GOAL OF THE EXERCISE
All that is needed is the listing, given back exactly.

MATERIAL FOR THIS EXERCISE
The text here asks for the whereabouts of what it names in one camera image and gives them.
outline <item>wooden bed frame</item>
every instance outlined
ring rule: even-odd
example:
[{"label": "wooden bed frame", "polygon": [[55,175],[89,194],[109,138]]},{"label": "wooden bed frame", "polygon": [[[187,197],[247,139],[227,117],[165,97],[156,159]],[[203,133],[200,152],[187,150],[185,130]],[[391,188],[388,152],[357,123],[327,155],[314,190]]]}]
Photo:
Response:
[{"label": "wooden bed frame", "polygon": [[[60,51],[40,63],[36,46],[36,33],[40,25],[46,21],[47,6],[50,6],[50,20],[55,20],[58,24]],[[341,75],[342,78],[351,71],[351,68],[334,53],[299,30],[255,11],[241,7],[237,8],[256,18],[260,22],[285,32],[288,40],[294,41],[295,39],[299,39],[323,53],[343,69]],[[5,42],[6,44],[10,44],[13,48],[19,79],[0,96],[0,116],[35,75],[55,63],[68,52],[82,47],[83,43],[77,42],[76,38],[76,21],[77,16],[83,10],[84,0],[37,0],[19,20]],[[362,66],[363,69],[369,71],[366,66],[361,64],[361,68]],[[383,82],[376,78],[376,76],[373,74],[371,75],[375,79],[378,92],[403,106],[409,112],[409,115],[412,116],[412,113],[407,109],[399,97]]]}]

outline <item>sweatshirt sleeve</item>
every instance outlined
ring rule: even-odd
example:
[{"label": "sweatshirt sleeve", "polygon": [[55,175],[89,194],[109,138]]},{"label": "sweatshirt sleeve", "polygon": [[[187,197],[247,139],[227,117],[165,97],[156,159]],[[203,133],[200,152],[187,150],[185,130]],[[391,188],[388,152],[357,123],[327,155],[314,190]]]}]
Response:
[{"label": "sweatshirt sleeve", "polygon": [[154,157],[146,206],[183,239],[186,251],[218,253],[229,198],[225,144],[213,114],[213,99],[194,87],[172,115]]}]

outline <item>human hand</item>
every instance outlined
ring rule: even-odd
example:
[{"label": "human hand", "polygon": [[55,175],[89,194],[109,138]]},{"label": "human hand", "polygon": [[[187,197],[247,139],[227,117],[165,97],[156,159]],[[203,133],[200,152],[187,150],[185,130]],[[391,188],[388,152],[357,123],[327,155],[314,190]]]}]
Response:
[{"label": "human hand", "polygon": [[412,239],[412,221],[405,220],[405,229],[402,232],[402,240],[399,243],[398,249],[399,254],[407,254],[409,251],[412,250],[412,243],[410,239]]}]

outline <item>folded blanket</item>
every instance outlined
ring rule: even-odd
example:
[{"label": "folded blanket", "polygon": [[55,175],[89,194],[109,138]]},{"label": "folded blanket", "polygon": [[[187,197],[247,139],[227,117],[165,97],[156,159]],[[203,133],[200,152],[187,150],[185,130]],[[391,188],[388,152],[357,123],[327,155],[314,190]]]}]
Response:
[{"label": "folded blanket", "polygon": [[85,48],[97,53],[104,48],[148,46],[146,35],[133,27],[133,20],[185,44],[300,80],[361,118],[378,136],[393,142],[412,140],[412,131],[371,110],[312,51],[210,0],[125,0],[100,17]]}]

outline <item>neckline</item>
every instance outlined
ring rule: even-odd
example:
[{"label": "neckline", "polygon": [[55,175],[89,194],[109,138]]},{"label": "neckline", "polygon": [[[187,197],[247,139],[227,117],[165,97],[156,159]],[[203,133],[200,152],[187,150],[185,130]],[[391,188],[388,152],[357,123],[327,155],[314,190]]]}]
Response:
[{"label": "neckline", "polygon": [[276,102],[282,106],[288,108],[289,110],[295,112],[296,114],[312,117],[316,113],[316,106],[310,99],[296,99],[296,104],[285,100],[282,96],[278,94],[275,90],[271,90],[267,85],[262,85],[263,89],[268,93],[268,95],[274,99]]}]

RESULT BELOW
The text here asks for the whereabouts of what it names in one camera image and gives them.
outline <item>wooden bed frame</item>
every instance outlined
ring rule: even-odd
example:
[{"label": "wooden bed frame", "polygon": [[55,175],[89,194],[109,138]]},{"label": "wooden bed frame", "polygon": [[[187,197],[247,139],[227,117],[165,97],[156,159]],[[203,133],[200,152],[187,150],[185,130]],[[391,188],[388,152],[357,123],[327,155],[314,190]]]}]
Photo:
Response:
[{"label": "wooden bed frame", "polygon": [[[60,51],[40,63],[36,46],[36,33],[40,25],[46,21],[47,6],[50,6],[50,20],[55,20],[58,24]],[[341,75],[342,78],[351,71],[351,68],[334,53],[299,30],[255,11],[241,7],[237,8],[256,18],[260,22],[285,32],[288,40],[294,41],[295,39],[299,39],[323,53],[343,69]],[[5,42],[6,44],[10,44],[13,48],[19,79],[0,96],[0,116],[35,75],[55,63],[68,52],[82,47],[83,43],[77,42],[76,38],[76,21],[77,16],[83,10],[84,0],[37,0],[19,20]],[[362,66],[363,69],[369,71],[366,66],[361,64],[361,68]],[[383,82],[376,78],[376,76],[373,74],[371,75],[375,79],[378,92],[403,106],[409,112],[409,115],[412,116],[412,113],[407,109],[399,97]]]}]

outline <item>sweatshirt sleeve</item>
every instance outlined
ring rule: even-odd
example:
[{"label": "sweatshirt sleeve", "polygon": [[55,175],[89,194],[109,138]]},{"label": "sweatshirt sleeve", "polygon": [[[187,197],[247,139],[227,117],[165,97],[156,159]],[[203,133],[200,152],[187,150],[185,130]],[[391,188],[388,152],[357,123],[327,155],[314,190]]]}]
Response:
[{"label": "sweatshirt sleeve", "polygon": [[154,157],[146,206],[183,239],[186,251],[218,253],[229,198],[225,144],[213,114],[213,99],[194,87],[172,115]]}]

outline <item>human hand</item>
every instance outlined
ring rule: even-odd
example:
[{"label": "human hand", "polygon": [[55,175],[89,194],[109,138]]},{"label": "human hand", "polygon": [[[187,197],[247,139],[227,117],[165,97],[156,159]],[[203,133],[200,152],[187,150],[185,130]],[[391,188],[388,152],[357,123],[327,155],[314,190]]]}]
Response:
[{"label": "human hand", "polygon": [[412,239],[412,221],[405,220],[405,229],[402,232],[402,240],[399,243],[398,249],[399,254],[407,254],[409,251],[412,250],[412,243],[410,239]]}]

outline <item>folded blanket</item>
every instance outlined
ring rule: even-odd
example:
[{"label": "folded blanket", "polygon": [[55,175],[89,194],[109,138]]},{"label": "folded blanket", "polygon": [[[187,197],[247,139],[227,117],[165,97],[156,159]],[[203,133],[200,152],[187,150],[185,130]],[[391,188],[388,152],[357,123],[327,155],[314,190]]]}]
Response:
[{"label": "folded blanket", "polygon": [[85,48],[97,53],[104,48],[148,46],[146,35],[133,27],[133,20],[185,44],[300,80],[361,118],[378,136],[393,142],[412,140],[412,131],[371,110],[312,51],[210,0],[125,0],[100,17]]}]

outline <item>neckline</item>
every instance outlined
ring rule: even-odd
example:
[{"label": "neckline", "polygon": [[55,175],[89,194],[109,138]]},{"label": "neckline", "polygon": [[[187,197],[247,139],[227,117],[165,97],[156,159]],[[203,133],[200,152],[187,150],[185,130]],[[391,188],[388,152],[357,123],[327,155],[314,190]]]}]
Response:
[{"label": "neckline", "polygon": [[276,102],[282,106],[288,108],[289,110],[295,112],[296,114],[312,117],[316,113],[316,106],[310,99],[296,99],[296,104],[285,100],[282,96],[278,94],[275,90],[271,90],[267,85],[262,85],[263,89],[268,93],[268,95],[274,99]]}]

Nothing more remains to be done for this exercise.